[Entries taken from a collection]
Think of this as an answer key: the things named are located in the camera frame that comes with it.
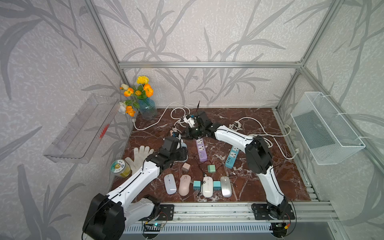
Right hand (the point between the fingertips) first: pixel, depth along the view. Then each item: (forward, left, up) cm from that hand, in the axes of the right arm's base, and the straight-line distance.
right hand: (178, 135), depth 85 cm
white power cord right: (+18, -38, -15) cm, 45 cm away
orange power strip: (+12, +8, -13) cm, 19 cm away
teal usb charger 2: (-24, -22, -14) cm, 35 cm away
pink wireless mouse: (-24, -4, -14) cm, 28 cm away
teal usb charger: (-24, -11, -14) cm, 30 cm away
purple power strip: (-2, -13, -13) cm, 19 cm away
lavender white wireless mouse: (-23, +4, -14) cm, 27 cm away
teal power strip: (-8, -32, -14) cm, 36 cm away
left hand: (-9, -4, -5) cm, 11 cm away
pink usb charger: (-14, -4, -14) cm, 20 cm away
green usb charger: (-15, -19, -14) cm, 28 cm away
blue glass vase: (+26, +25, -4) cm, 36 cm away
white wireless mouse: (-25, -17, -13) cm, 33 cm away
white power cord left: (+41, +7, -13) cm, 43 cm away
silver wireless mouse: (-25, -26, -14) cm, 39 cm away

**TASK PROMPT:**
Exactly reproduce the lines from the one containing "left hand: (-9, -4, -5) cm, 11 cm away" through the end of the records, and only those lines.

**WRITTEN ANSWER:**
left hand: (-9, -4, -5) cm, 11 cm away
pink usb charger: (-14, -4, -14) cm, 20 cm away
green usb charger: (-15, -19, -14) cm, 28 cm away
blue glass vase: (+26, +25, -4) cm, 36 cm away
white wireless mouse: (-25, -17, -13) cm, 33 cm away
white power cord left: (+41, +7, -13) cm, 43 cm away
silver wireless mouse: (-25, -26, -14) cm, 39 cm away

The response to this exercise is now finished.